Strengths and Limitations
The strengths of the study include its relatively large sample of 11 classes and the separate analyses conducted for men and women. A limitation is its single-institution feature, which may jeopardize the external validity or generalization of the findings. However, this limitation can be mitigated by the positive aspects of the study, i.e. its large sample and the 11-year span of data collection, as well as by the fact that Jefferson Medical College is typical of most 4-year allopathic medical schools in the USA with regard to the demographic composition of students and the specialty choices of graduates.

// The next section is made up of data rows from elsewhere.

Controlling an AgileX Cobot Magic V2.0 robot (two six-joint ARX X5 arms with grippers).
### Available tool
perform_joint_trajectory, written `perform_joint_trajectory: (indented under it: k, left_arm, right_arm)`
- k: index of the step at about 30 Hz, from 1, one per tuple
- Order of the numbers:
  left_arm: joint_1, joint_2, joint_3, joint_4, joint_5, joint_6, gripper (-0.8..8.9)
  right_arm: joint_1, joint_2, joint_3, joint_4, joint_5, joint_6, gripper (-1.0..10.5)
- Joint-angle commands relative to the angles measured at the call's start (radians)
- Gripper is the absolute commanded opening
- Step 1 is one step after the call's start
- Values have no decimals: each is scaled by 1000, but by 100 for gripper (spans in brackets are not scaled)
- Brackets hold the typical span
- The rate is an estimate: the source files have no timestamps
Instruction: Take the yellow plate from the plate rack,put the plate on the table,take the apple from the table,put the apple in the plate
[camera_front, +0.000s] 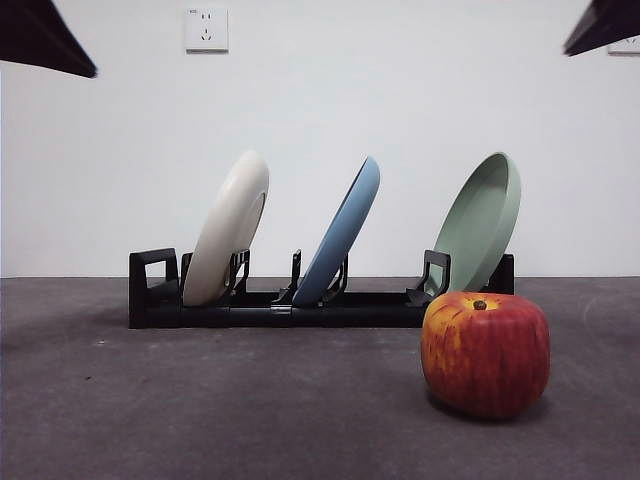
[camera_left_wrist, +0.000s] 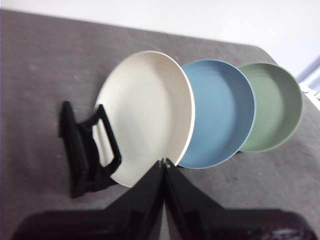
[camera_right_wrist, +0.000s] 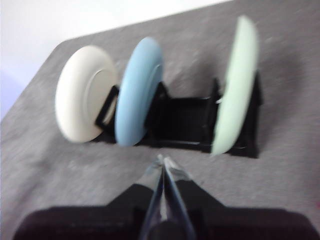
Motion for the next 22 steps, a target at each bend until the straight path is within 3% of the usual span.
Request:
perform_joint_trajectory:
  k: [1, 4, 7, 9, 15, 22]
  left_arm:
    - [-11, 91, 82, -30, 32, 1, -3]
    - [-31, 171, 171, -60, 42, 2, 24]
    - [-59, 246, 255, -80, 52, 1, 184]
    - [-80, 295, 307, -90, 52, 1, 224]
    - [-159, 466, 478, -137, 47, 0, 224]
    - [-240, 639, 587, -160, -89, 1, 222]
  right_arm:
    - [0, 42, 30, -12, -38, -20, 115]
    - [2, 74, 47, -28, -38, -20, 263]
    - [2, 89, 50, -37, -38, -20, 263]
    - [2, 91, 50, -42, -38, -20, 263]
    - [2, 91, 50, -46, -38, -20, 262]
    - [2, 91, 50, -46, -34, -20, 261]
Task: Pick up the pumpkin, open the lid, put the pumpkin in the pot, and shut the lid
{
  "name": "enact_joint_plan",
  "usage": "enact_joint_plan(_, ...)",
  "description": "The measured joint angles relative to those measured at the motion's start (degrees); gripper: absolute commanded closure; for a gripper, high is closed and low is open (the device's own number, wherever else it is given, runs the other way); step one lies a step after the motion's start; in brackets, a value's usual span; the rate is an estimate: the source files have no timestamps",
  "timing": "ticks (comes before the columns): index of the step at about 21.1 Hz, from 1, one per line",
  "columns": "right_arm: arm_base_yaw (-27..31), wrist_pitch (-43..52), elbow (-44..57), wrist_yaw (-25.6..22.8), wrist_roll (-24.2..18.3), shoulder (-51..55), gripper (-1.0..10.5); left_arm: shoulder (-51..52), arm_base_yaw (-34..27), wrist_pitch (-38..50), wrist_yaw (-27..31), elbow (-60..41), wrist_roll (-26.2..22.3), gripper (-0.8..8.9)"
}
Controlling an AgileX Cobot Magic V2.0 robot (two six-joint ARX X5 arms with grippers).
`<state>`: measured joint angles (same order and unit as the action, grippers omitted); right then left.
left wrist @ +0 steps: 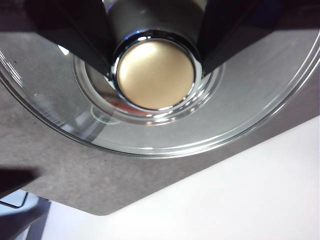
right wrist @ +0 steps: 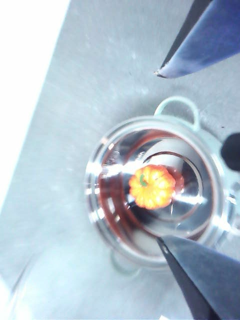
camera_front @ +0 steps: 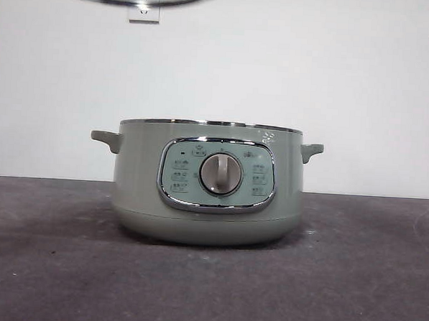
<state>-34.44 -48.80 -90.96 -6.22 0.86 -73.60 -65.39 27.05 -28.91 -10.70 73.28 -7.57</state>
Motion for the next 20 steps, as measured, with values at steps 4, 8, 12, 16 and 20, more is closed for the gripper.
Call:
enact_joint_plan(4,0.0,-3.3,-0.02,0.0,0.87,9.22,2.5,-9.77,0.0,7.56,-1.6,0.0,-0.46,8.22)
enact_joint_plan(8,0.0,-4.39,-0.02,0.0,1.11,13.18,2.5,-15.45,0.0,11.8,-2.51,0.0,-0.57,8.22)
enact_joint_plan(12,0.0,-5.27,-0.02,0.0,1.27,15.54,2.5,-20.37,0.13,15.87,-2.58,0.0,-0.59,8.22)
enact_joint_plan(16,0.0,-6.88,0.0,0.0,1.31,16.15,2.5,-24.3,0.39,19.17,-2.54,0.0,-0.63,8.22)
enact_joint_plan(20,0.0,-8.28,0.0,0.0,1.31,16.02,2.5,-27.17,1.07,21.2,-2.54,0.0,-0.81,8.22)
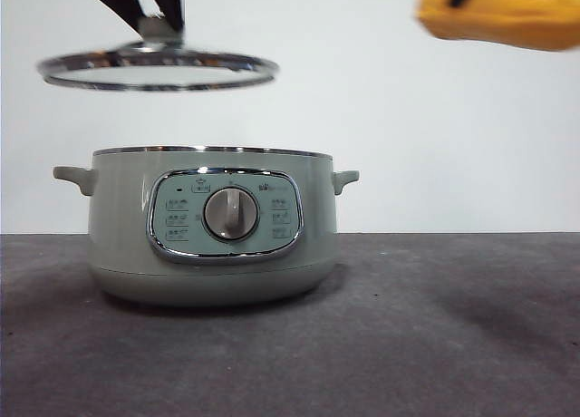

A potential implication of our findings is that the score distributions and percentile ranks reported here can be used as proxy norms for the purpose of comparing individual scores and determining the relative rank for male and female medical school matriculants (assuming that the score distributions and descriptive statistics of the medical school from which the JSE score is being compared are not substantially different from those reported in table 4). For example, the JSE-S score of a male matriculant in medical school ‘X' that falls between 131 and 135 would place him in the top 98-99th percentile, and a score of a female matriculant from the same school that falls between 126 and 130 would place her in the 83-95th percentile (assuming similarity in the descriptive statistics and score distributions of the JSE in medical school ‘X' with those reported in table 4).
The tentative cutoff scores suggested in this study are not absolutely definitive. We need data on well-validated criterion measures to examine the predictive validity of the cutoff scores. We also need more data from representative samples of medical schools at the national level to be able to develop national norm tables for male and female medical school matriculants. Using a similar approach, national (and international) norm tables could also be developed for students in other schools for health professionals (and in other countries) and for male and female doctors in different specialties. These ideas set an agenda for future research.
Our findings provide empirical data from a relatively large sample of medical school matriculants that can be used as proxy norm tables and cutoff scores for identifying high and low scorers on the JSE-S. The findings have implications for admission decisions under certain conditions, as described above, for identifying those who may need further training to enhance their empathy, in addition to locating the relative standing of a particular individual or a group on the score distribution of the JSE-S.
We would like to thank Dorissa Bolinski for her editorial assistance.
The authors have no conflicts of interest to disclose.